お寺や神社、旧家の蔵、商店の看板やのれん、お墓など見て歩いています。
学術的な難しい事は解りません。あくまでも見て楽しむ。
珍しい家紋に出あった時の嬉しさ、そんな価値観を共有出来る方がいれば嬉しく思います。

家紋四方山話(東山殿紋帳)

今回も続いて東山殿紋帳より器物紋を紹介します。今回は生活具や遊具です。
550年程前に描かれた武家の家紋ですから、紋帳に出て来る図柄は当時の一般庶民の生活とは縁のないものばかりです。


「檜扇」紋は檜を薄くして扇にして、そこに色々な飾りを着けた扇の事です。
これには官位や性別、年令などにより板の枚数や、持ち方置き方などのややこしい作法があったようです。
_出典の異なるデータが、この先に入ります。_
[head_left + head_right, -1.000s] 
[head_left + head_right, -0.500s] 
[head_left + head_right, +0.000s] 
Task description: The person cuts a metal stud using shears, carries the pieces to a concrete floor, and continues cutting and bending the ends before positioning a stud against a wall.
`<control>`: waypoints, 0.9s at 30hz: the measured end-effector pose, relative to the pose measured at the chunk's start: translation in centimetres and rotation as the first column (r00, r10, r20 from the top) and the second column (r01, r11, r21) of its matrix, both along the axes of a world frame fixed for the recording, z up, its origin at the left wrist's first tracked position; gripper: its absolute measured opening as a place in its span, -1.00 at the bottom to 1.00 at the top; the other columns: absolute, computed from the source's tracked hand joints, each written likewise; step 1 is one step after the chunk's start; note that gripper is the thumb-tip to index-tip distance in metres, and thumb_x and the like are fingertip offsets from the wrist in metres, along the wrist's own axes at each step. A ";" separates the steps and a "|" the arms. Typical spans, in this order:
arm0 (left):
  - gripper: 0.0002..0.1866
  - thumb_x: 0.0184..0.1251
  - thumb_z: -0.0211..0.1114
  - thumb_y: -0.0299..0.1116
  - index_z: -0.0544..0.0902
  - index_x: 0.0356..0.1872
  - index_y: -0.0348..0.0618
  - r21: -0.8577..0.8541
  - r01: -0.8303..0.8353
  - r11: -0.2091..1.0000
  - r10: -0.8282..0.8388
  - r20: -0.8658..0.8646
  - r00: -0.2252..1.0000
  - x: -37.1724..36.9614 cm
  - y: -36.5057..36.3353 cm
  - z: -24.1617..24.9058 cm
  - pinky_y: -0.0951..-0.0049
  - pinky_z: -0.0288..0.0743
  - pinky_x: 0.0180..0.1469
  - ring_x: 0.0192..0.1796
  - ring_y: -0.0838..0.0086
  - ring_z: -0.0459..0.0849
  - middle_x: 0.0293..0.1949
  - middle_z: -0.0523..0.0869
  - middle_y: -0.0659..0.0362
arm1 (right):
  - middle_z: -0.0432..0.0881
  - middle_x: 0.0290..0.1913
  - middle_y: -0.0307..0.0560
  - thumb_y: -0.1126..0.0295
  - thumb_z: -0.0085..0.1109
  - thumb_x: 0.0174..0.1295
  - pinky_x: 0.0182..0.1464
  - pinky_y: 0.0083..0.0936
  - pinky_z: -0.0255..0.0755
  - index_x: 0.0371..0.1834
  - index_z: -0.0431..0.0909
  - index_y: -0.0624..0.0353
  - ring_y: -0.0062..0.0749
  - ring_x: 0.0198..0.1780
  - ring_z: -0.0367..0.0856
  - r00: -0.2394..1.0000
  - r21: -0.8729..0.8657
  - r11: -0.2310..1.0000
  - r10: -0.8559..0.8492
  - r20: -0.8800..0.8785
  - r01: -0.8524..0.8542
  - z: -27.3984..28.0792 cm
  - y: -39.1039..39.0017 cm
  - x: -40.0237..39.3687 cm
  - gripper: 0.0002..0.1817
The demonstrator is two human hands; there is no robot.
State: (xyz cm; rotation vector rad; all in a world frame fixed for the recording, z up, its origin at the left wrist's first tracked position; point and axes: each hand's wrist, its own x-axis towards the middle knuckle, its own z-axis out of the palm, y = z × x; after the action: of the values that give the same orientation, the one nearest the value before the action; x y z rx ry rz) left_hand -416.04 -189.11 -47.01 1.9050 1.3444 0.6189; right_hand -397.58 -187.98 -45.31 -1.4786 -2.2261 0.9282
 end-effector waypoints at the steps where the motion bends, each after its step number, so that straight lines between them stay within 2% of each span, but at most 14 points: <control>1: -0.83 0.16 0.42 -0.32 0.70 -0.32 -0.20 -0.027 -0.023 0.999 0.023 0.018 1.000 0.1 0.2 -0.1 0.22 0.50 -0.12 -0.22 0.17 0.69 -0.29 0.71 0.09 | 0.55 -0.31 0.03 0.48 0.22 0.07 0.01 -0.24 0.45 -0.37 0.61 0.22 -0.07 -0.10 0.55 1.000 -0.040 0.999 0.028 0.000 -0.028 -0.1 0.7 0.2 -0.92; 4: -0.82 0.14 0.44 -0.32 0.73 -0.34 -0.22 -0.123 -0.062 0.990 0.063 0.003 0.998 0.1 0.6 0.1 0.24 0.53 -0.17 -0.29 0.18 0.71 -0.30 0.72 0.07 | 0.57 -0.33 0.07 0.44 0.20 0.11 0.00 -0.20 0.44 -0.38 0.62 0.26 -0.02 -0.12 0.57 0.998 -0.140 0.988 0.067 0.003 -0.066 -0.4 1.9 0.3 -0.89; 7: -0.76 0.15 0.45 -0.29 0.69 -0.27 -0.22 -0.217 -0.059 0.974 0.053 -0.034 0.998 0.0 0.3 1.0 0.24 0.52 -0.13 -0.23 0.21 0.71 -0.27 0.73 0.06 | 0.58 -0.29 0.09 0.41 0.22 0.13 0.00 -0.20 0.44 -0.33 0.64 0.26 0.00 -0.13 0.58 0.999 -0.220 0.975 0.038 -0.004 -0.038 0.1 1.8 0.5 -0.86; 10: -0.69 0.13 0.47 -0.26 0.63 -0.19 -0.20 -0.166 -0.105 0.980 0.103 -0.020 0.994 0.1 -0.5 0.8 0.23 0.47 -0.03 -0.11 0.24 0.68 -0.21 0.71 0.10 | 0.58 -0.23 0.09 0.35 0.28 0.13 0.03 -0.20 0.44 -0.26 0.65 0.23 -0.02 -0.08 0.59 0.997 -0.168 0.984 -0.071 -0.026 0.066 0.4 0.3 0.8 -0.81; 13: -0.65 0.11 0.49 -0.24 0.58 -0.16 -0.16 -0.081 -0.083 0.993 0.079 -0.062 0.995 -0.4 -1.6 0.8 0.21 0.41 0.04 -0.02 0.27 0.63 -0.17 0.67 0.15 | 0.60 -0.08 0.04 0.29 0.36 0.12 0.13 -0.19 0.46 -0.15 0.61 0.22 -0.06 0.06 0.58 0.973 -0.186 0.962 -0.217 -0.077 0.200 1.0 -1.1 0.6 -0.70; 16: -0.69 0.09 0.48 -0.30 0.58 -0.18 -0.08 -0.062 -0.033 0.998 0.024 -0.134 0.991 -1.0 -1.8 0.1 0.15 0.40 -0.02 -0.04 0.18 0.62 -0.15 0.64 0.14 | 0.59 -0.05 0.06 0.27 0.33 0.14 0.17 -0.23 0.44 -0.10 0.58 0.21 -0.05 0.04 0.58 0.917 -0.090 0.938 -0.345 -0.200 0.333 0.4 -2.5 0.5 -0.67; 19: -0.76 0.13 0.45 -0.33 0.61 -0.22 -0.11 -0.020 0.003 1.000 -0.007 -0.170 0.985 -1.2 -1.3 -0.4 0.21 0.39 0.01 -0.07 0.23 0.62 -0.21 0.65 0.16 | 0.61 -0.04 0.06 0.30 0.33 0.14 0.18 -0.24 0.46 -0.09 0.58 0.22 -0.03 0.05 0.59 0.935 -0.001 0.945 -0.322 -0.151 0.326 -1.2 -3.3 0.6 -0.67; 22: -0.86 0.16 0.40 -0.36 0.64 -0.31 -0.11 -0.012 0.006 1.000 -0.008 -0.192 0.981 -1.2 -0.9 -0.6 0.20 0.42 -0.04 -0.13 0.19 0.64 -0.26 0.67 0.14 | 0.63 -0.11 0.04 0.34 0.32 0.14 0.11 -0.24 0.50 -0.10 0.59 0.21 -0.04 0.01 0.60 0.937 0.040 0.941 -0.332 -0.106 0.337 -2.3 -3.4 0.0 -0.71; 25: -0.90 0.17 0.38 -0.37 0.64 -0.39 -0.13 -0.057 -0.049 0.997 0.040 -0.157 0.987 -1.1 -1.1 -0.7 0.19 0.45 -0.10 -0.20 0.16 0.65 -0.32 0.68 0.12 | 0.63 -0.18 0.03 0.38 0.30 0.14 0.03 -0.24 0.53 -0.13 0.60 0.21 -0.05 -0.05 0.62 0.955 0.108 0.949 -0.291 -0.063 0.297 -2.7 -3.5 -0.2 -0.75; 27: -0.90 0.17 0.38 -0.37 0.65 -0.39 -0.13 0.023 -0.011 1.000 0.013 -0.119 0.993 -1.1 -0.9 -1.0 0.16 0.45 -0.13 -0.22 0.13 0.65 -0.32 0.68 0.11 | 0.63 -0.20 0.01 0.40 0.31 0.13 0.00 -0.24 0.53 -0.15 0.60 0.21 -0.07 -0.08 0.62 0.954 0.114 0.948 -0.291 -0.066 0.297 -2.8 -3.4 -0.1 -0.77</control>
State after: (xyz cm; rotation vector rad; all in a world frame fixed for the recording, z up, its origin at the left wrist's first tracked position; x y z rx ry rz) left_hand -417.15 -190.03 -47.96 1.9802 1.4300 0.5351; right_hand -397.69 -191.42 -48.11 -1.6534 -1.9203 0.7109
扇としての実用性は無く、身分を表す小道具のようでした。
薄いとはいえ檜の板に房をぶら下げたので扇ぐのでは、重く邪魔で思うように扇げませんよね。
現在でも雛人形が檜扇を持っていて、当時の面影を伝えています。(下図参照)

「輪鼓に手鞠」紋は当時の遊具を意匠しています。ただあまりにも簡略的な図です。
輪鼓とは木を鼓の形に作り、真ん中の細い部分を紐に当てて、転がしたり飛ばしたりして遊んだという事です。手鞠は表面を糸で装飾した鞠の事です。
当時の上の階級の子供達がこれらで遊んだのでしょうね。庶民の子供達は何で遊んでいたのでしょうか。歴史は一部の階級の人達の事だけを主に伝えていますので。(下図参照)

「中開き三本傘」紋は今でいう和傘です。私の子供のころは番傘といい、竹の骨組みに油紙を張った簡素なものでした。子供には重く油の匂いがして好きではありませんでした。当時もこれは実用的なもので、現在の様に軽く色鮮やかな和傘ではなかったでしょうね。
余談ですが「傘」の漢字は誰が考えたのでしょうね。四人も人が入る傘ですから、かなり大きな傘を見て思いついたのかも知れませんね。(笑)


「総角」紋は房ともいいます。大相撲の土俵の上の屋根の四方に房が下がっています。またお寺や神社の幕の中心を絞る装飾にも使われています。その他にも様々な場面に装飾として現在でも用いられています。
古代の子供の髪型を揚巻といい、そこから来ている意匠です。(下図参照)
上図の総角を見て下さい。黒字は逆さまになっていて、赤字で直してあります。